## Your objective:
Repeat, exactly and in full, the lines of the listing below, but without any pictures.

## Recorded information:
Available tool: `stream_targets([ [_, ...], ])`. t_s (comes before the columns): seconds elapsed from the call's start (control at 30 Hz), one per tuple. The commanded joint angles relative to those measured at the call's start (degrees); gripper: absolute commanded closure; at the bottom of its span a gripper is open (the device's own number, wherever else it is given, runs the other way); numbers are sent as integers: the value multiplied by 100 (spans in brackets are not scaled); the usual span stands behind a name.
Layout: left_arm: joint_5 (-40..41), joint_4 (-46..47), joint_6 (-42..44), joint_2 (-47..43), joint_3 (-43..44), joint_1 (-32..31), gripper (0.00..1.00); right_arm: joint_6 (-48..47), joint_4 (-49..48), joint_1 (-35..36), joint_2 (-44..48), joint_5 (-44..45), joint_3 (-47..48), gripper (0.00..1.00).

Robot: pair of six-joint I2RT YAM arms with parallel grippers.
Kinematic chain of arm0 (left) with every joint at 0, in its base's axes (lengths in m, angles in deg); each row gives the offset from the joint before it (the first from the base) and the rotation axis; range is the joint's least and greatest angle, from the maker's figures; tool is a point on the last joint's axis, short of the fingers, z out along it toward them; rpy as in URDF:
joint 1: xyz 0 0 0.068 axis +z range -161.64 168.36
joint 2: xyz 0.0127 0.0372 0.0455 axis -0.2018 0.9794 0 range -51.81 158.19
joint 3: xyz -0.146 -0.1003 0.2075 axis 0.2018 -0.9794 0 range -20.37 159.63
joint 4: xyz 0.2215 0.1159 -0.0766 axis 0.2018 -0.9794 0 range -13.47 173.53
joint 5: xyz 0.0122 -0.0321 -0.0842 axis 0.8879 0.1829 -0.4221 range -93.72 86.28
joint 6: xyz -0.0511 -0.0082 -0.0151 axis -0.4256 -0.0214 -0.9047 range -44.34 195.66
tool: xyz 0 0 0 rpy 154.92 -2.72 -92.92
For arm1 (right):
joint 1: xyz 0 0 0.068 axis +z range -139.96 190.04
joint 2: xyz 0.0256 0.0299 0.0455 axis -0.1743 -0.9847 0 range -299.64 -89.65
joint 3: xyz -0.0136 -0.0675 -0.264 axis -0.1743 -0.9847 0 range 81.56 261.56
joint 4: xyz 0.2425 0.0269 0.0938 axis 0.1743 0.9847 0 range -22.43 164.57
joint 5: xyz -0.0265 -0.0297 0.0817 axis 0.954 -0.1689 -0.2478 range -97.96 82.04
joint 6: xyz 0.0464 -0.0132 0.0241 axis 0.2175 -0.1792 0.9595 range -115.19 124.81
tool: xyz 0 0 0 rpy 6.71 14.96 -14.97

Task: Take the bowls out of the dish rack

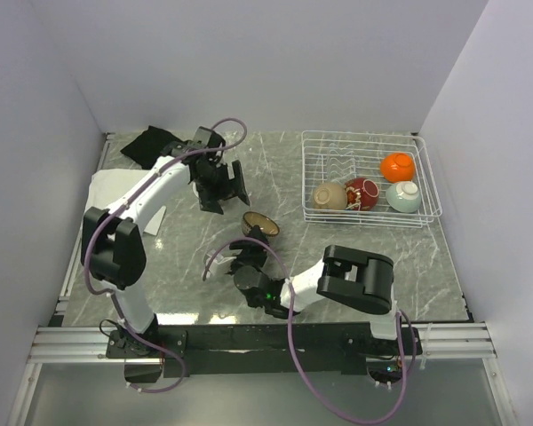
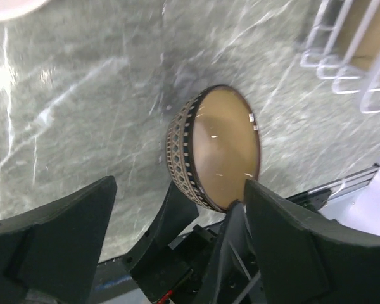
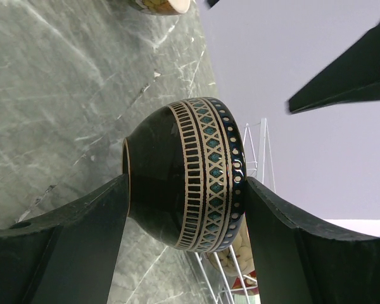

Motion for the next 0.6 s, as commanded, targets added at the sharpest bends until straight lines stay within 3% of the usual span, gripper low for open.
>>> stream_targets([
  [0.0,30,-420,164,261,205,-123,15,23,-377,51,327,237,44,72],
  [0.1,-23,-508,269,411,214,-255,22,-11,-386,51,274,254,53,71],
  [0.37,-137,-544,401,771,171,-501,26,-55,-465,122,186,307,53,71],
  [0.57,-357,-412,428,877,3,-563,44,-108,-570,174,46,360,88,71],
])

## Response to the exercise:
Available tool: `stream_targets([ [_, ...], ])`. t_s (comes before the columns): seconds elapsed from the call's start (control at 30 Hz), one per tuple. The commanded joint angles relative to those measured at the call's start (degrees); gripper: absolute commanded closure; at the bottom of its span a gripper is open (the device's own number, wherever else it is given, runs the other way); numbers are sent as integers: the value multiplied by 100 (spans in brackets are not scaled); the usual span stands behind a name.
Layout: left_arm: joint_5 (-40..41), joint_4 (-46..47), joint_6 (-42..44), joint_2 (-47..43), joint_3 (-43..44), joint_1 (-32..31), gripper (0.00..1.00); right_arm: joint_6 (-48..47), joint_4 (-49..48), joint_1 (-35..36), joint_2 (-44..48), joint_5 (-44..45), joint_3 (-47..48), gripper (0.00..1.00).

Robot: pair of six-joint I2RT YAM arms with parallel grippers.
Kinematic chain of arm0 (left) with every joint at 0, in its base's axes (lengths in m, angles in deg); each row gives the offset from the joint before it (the first from the base) and the rotation axis; range is the joint's least and greatest angle, from the maker's figures; tool is a point on the last joint's axis, short of the fingers, z out along it toward them; rpy as in URDF:
joint 1: xyz 0 0 0.068 axis +z range -161.64 168.36
joint 2: xyz 0.0127 0.0372 0.0455 axis -0.2018 0.9794 0 range -51.81 158.19
joint 3: xyz -0.146 -0.1003 0.2075 axis 0.2018 -0.9794 0 range -20.37 159.63
joint 4: xyz 0.2215 0.1159 -0.0766 axis 0.2018 -0.9794 0 range -13.47 173.53
joint 5: xyz 0.0122 -0.0321 -0.0842 axis 0.8879 0.1829 -0.4221 range -93.72 86.28
joint 6: xyz -0.0511 -0.0082 -0.0151 axis -0.4256 -0.0214 -0.9047 range -44.34 195.66
tool: xyz 0 0 0 rpy 154.92 -2.72 -92.92
For arm1 (right):
joint 1: xyz 0 0 0.068 axis +z range -139.96 190.04
joint 2: xyz 0.0256 0.0299 0.0455 axis -0.1743 -0.9847 0 range -299.64 -89.65
joint 3: xyz -0.0136 -0.0675 -0.264 axis -0.1743 -0.9847 0 range 81.56 261.56
joint 4: xyz 0.2425 0.0269 0.0938 axis 0.1743 0.9847 0 range -22.43 164.57
joint 5: xyz -0.0265 -0.0297 0.0817 axis 0.954 -0.1689 -0.2478 range -97.96 82.04
joint 6: xyz 0.0464 -0.0132 0.0241 axis 0.2175 -0.1792 0.9595 range -115.19 124.81
tool: xyz 0 0 0 rpy 6.71 14.96 -14.97

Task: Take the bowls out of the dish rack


Motion for the next 0.6 s, as commanded, targets added at the sharpest bends until straight lines stay within 3% of the usual span, gripper low for open.
>>> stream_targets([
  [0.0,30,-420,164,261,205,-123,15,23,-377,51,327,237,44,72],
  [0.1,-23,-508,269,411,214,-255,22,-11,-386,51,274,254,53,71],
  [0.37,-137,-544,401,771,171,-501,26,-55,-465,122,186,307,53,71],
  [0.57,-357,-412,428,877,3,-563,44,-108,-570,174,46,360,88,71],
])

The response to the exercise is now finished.